Aim of the task: In the material below, find each line with the word "finger" and list it.

□ □ □

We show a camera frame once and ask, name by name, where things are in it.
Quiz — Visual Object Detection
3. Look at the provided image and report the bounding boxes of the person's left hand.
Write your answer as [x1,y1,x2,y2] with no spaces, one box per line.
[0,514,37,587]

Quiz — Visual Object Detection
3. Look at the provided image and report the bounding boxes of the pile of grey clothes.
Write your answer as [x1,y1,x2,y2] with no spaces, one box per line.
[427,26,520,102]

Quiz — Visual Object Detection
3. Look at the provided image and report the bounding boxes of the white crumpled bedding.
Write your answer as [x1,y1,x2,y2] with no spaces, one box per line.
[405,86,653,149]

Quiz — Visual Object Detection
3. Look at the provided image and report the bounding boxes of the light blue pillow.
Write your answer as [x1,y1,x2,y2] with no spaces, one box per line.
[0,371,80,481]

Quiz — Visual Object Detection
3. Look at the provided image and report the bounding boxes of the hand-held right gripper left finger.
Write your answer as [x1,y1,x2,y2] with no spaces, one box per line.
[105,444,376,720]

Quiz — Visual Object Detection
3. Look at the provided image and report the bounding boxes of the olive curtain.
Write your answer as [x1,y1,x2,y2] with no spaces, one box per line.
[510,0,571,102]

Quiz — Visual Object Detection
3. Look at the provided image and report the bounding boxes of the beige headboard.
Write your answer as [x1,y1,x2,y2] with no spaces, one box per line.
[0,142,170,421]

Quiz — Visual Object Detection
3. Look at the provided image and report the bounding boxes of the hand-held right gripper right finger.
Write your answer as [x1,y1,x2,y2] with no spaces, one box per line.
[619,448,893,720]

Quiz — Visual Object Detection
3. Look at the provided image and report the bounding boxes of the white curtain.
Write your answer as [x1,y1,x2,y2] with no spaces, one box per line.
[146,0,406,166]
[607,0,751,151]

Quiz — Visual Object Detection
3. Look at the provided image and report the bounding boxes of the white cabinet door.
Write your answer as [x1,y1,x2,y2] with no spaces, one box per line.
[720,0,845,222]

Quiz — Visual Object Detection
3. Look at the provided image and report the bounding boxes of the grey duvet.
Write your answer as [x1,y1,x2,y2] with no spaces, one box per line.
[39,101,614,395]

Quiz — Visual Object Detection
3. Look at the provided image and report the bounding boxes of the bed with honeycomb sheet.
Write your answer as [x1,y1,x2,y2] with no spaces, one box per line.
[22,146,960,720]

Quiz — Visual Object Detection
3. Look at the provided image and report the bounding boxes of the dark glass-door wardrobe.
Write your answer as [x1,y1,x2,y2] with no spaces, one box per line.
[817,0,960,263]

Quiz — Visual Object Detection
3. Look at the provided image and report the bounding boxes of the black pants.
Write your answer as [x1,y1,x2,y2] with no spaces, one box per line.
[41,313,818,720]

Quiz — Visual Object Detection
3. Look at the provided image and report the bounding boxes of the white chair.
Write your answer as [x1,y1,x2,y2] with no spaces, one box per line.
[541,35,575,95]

□ □ □

Output for this task:
3. Look at the provided image and report the bounding boxes of the hand-held right gripper left finger.
3. Look at the provided image and report the bounding boxes of the hand-held right gripper right finger.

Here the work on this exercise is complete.